Yes, the Democrats have many shortcomings, and sometimes their messages don’t always translate to paper, but they are trying, which is recognized. This effort, while not perfect, is more than I have seen from the Republican party, but I hope to see their party making changes in the future
Being part of the conversation – bringing Muslim Republicans to the table
Inviting Muslims to the table who choose to be part of the Republican party is important. We shouldn’t allow our political preferences to create a divide or ostracize one part of the community. They are still our brothers and sisters, and finding common ground is possible.
The differences come in the interpretations we have of Islam and how we practice it in our daily lives. This translates into what type of society, social values, and environment we want to live in. I believe delving into conversations on both sides helps us understand what influences our decision.
Muslim candidates should point out the flaws and call out the shortcomings in our community – when in dialogue with our communities. We are by no means perfect and have room to learn and grow. Effective change and growth can happen when it is coming from people within our own community rather than an outsider.
However, it is ineffective for us to resort to low blows when speaking about our communities’ flaws to the masses who don’t identify as Muslims. This language only sets us back in the progress we have made. When this happens, we then focus on combatting these toxic narratives instead of focusing on creating our own narratives.

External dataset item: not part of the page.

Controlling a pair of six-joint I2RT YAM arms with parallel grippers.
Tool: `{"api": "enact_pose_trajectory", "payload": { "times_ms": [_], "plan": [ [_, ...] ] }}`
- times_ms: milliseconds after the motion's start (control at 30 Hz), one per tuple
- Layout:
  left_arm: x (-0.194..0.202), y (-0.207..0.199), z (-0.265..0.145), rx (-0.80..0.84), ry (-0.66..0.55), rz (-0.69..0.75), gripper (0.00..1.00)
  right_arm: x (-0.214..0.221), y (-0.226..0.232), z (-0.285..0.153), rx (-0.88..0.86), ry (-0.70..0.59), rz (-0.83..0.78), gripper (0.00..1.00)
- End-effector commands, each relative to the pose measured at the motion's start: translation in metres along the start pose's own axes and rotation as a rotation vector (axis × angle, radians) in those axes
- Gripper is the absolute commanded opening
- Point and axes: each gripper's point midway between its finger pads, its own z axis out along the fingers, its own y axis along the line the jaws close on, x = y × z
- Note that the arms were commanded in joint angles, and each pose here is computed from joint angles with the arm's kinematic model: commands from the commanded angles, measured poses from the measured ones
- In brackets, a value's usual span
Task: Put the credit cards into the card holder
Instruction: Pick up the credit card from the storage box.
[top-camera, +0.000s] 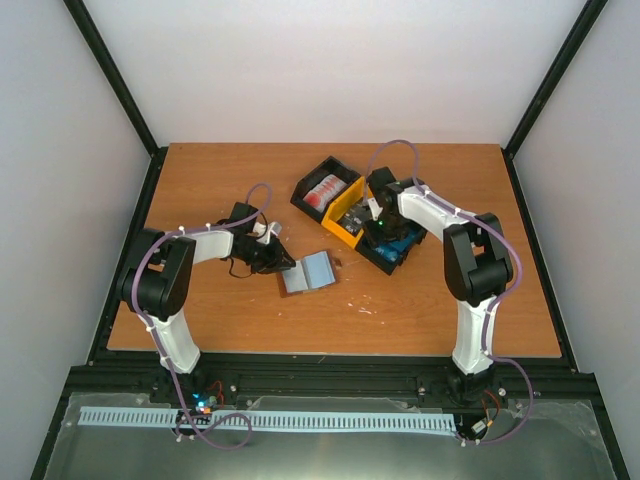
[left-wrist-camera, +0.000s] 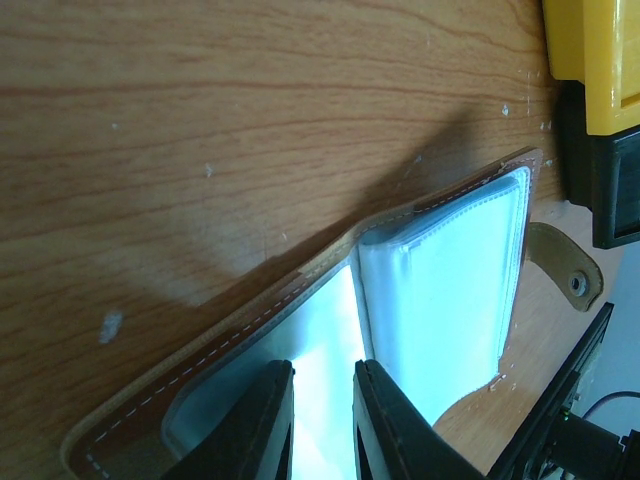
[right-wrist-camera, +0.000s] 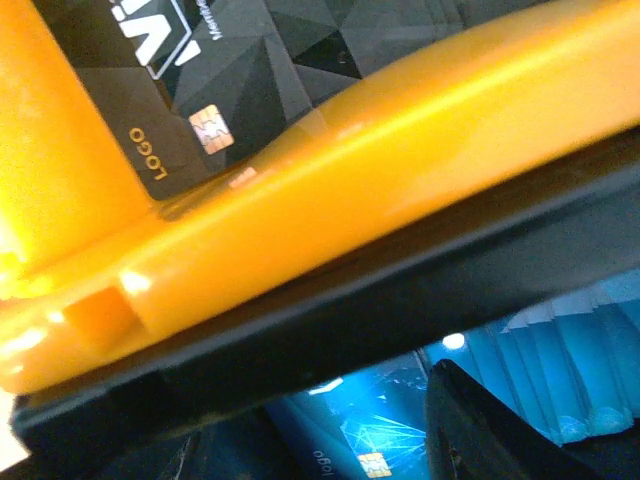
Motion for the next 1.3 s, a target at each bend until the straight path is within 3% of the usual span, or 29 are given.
{"api": "enact_pose_trajectory", "payload": {
  "times_ms": [0,367,800,1267],
  "plan": [
    [-0.01,-0.007,0.0,0.007,-0.025,0.037,0.2,-0.006,-0.013,0.001,0.072,0.001,-0.016,0.57],
    [-0.011,-0.006,0.001,0.003,-0.027,0.033,0.2,0.009,-0.018,0.022,0.036,0.067,-0.005,0.55],
    [-0.013,-0.005,0.002,0.002,-0.028,0.032,0.2,0.011,0.001,0.006,-0.098,0.053,0.031,0.34],
    [-0.016,-0.005,0.003,-0.002,-0.032,0.04,0.19,0.015,0.021,-0.01,-0.244,0.027,0.061,0.28]
  ]
}}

We have a shared experience, and while unique to each individual, we have a collective understanding of what it means to be an American Muslim. We should be drawing on our experiences and creating policies that work within the peripheral vision of our community.
I believe Dr. Oz’s campaign is certainly not going to be the last of its kind. His campaign did bring a new perspective for our community and candidates on both sides. Regardless of the party that you choose to be in, I hope you are able to represent and advocate your beliefs, and even the community, in a constructive and honest manner.